Select text in HTML between <div> and </div>

paulsondervan · September 21, 2016, 8:42am

I have HTML-files that I have to clean from unwanted tags.
There are many special DIV tags (< div class=“xyz” >) in the HTML file.
How can I loop through the HTML file and select all the text between the < div class=“xyz” > and < /div > tags (tags included) and than remove the selected text?
Thank you in advance.

Av8tntek · September 21, 2016, 11:55am

Removed

DanThomas · September 21, 2016, 12:30pm

Well, there are HTML tools that work with the DOM that are better suited to this task. But here's something that might get you started.

Here's the regex string used in the second action:

(<div class=".*">)([^<]*)

Assumptions:

You didn't literally mean the class is "xyz". This example assumes any class name. However, if you really meant a literal class name, replace ".*" with what you really want.
No extra spaces in the div's, and they only have the class element.
I'm sure there's other assumptions I can't think of right now.

If this doesn't work for you as is, and experience tells me it won't because you probably didn't tell me everything , post more details.

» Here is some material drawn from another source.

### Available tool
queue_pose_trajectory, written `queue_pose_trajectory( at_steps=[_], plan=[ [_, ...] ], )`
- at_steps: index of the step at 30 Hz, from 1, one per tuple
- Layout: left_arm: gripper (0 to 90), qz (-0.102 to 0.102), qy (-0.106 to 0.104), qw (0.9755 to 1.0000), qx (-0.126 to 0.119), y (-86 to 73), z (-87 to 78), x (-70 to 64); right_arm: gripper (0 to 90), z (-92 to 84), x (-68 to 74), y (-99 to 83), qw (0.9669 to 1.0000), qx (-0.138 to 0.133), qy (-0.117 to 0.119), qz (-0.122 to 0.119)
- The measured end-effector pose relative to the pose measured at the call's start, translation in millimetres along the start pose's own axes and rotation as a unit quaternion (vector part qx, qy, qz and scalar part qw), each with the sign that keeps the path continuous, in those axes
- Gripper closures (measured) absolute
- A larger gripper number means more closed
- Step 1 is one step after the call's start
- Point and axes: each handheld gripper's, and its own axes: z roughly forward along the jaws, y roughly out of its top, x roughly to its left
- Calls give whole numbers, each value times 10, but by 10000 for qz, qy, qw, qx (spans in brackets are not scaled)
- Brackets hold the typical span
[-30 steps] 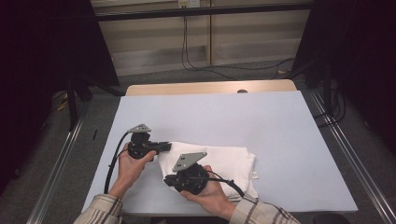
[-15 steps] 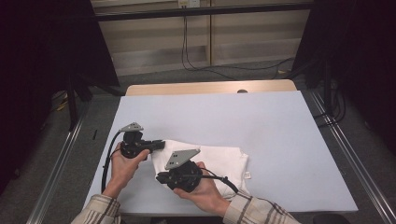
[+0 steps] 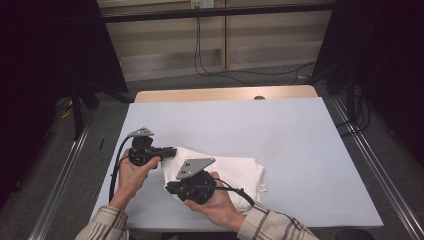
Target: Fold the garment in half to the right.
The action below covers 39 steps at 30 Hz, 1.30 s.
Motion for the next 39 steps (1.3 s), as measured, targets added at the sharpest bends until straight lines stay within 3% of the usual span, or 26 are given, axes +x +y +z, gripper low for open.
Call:
queue_pose_trajectory(
  at_steps=[7, 12, 29, 39],
  plan=[
    [846, 1, -19, 10000, -4, 74, 35, -54, 845, -85, -20, -16, 9999, -82, -82, 4],
    [846, 118, -41, 9999, -5, 181, 43, -131, 845, -172, -17, -5, 9997, -203, -166, 1],
    [847, 166, -177, 9997, 55, 305, 192, -250, 846, -403, -82, -74, 9986, -364, -372, 134],
    [847, 148, -154, 9998, 41, 350, 273, -310, 846, -532, -130, -117, 9975, -460, -474, 234]
  ],
)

paulsondervan · September 21, 2016, 12:58pm

Thank you Dan.
I’m using Coda as HTML editor.
The DIV tag does have spaces.
Here is an example.
(I added spaces in the tags to prevent them from being interpreted)
< div class=“xyz” >< a href=“http://example.com/img/img.jpg/” target=“blank” >< img border=“0” src="…/…/…/img/another_img.jpg"/ >< /a >< /div >
The text between the DIV’s vary.
(“blank” does have an underscore in front of it)

And yes, all the classes to be removed have the same xyz name.

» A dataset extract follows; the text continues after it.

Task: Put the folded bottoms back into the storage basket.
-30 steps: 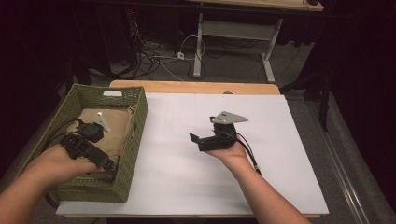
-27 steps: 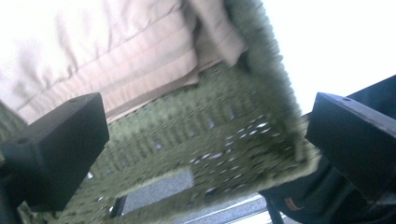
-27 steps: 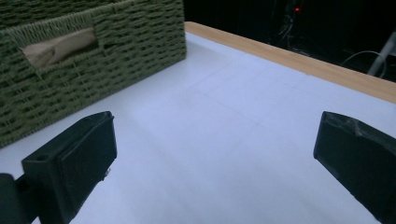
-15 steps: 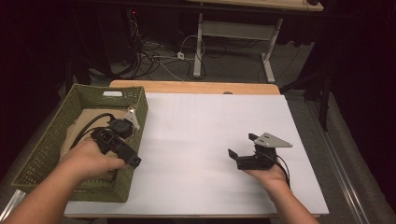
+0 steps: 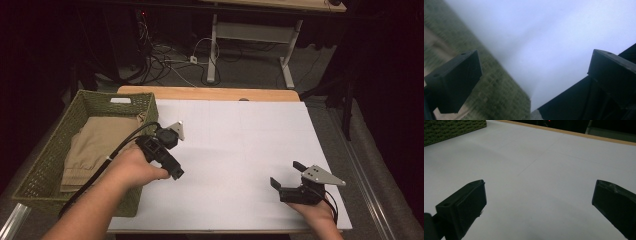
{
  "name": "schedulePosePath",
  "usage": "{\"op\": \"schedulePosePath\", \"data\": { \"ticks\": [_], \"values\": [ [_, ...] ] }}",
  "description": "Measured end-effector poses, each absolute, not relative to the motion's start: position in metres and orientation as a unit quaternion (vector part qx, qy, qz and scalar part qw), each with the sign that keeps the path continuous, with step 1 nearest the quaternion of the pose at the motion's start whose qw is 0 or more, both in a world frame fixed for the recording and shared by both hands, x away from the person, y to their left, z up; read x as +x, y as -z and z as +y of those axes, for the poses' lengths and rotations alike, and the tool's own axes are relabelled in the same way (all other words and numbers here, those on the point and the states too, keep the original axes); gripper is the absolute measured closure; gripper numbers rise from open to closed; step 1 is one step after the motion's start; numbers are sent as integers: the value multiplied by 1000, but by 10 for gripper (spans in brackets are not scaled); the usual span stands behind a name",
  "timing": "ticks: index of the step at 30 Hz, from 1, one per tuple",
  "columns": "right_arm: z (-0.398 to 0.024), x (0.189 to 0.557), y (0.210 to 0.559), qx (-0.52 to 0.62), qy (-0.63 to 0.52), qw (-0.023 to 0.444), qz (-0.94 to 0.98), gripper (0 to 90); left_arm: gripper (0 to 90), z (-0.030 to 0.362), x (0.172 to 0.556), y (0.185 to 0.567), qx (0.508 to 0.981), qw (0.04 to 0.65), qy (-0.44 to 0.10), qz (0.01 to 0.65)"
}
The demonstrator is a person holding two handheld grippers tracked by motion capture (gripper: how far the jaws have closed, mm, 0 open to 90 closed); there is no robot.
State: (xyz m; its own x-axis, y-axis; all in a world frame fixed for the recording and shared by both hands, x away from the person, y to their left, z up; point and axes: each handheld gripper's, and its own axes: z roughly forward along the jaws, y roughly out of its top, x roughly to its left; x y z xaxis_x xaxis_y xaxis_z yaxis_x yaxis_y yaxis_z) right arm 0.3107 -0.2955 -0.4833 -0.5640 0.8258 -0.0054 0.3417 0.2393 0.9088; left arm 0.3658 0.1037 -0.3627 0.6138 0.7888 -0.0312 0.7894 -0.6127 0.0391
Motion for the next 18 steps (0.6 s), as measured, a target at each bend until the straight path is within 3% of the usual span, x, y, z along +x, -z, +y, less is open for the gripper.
{"op": "schedulePosePath", "data": {
  "ticks": [18],
  "values": [
    [-291,304,486,376,-493,249,744,2,0,67,370,446,907,56,29,417]
  ]
}}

DanThomas · September 21, 2016, 3:24pm

OK, try this:

The regex is:

(?m)(<div class="xyz">)(.*)(<\/div>)

By the way, you can post HTML if you place 3 back-tics on a line preceding and following the HTML. Back-tics are the backwards single quote. Here's a picture of how I did the above regex:

If it doesn't work, please post the HTML it doesn't work on. Thanks.

paulsondervan · September 22, 2016, 12:07pm

Thank you Dan.
The problem is that text between the div tags isn’t predictable and varies very much.
Am I right that I have to fill all the possible text has to be added to Set Variable ‘htmlString’ to Text Action?
It’s nearly impossible to add all the possible variations.
There will be hundreds of variations.

DanThomas · September 22, 2016, 1:39pm

In a word, no. What I provided doesn’t care what’s between the div tags. However, it does quit at the first closing div tag, so if the enclosed text contains div tags, then this won’t work.

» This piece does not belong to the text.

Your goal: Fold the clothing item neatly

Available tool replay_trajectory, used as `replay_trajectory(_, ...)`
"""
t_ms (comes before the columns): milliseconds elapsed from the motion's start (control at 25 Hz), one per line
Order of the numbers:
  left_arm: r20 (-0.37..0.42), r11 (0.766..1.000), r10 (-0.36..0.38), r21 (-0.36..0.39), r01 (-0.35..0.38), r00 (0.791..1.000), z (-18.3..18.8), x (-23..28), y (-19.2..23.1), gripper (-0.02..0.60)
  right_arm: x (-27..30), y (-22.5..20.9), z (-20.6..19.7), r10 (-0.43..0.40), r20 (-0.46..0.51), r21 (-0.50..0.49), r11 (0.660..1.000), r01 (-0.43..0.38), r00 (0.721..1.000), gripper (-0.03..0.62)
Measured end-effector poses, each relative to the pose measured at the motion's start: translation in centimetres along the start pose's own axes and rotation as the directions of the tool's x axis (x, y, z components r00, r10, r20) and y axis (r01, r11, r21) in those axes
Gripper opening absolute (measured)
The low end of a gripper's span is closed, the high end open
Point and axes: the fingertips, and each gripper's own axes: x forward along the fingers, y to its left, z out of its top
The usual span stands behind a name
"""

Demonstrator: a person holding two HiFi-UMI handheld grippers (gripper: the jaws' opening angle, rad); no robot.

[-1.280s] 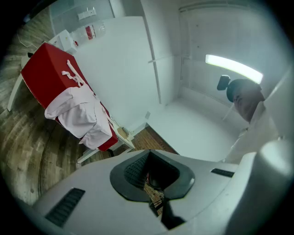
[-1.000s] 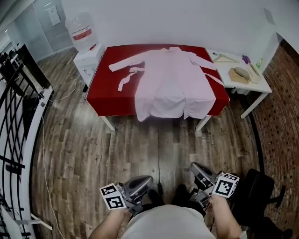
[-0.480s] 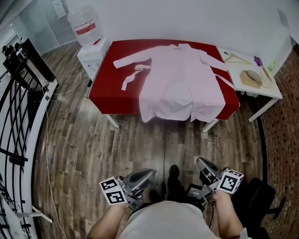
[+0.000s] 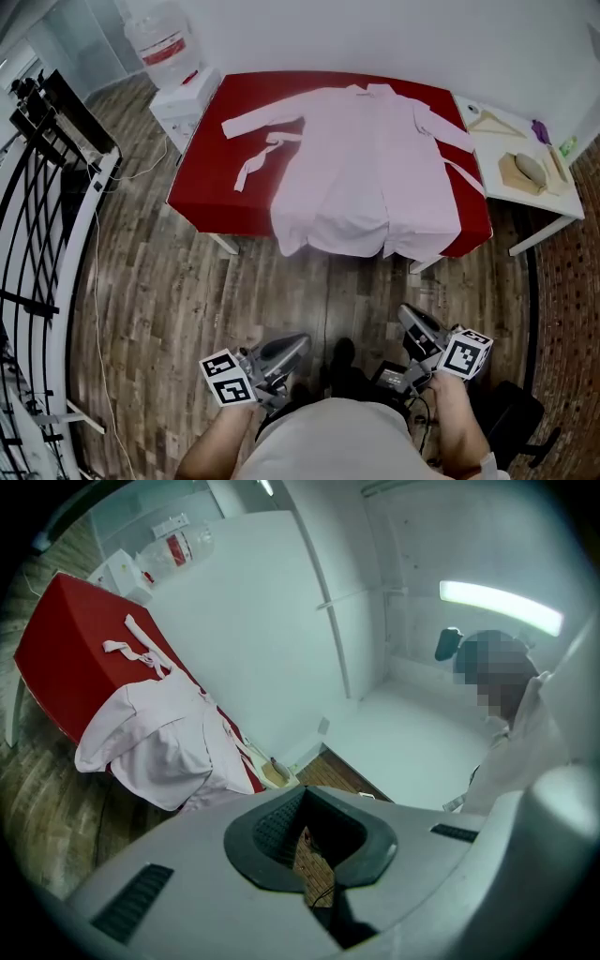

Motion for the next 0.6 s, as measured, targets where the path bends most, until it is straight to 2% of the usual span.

JMichaelTX · September 22, 2016, 6:39pm

I think this might be very simple using JavaScript in Browser.
Can you please post a sample HTML file for testing? You probably need to zip it first.

JMichaelTX · September 22, 2016, 7:53pm

Based on limited testing, the below macro should work.

However, you must first remove all of the spaces from the pseudo divs, using something like TextWrangler.

Replace "< div" with "<div"
Replace "< /div>" with "</div>"

Then, open the revised document in Chrome, and run the below macro.

The macro outputs the revised HTML document to a KM Variable, and displays it in a Text Window. You can, of course, save the variable to a file, or copy the text in the window and paste into a new document.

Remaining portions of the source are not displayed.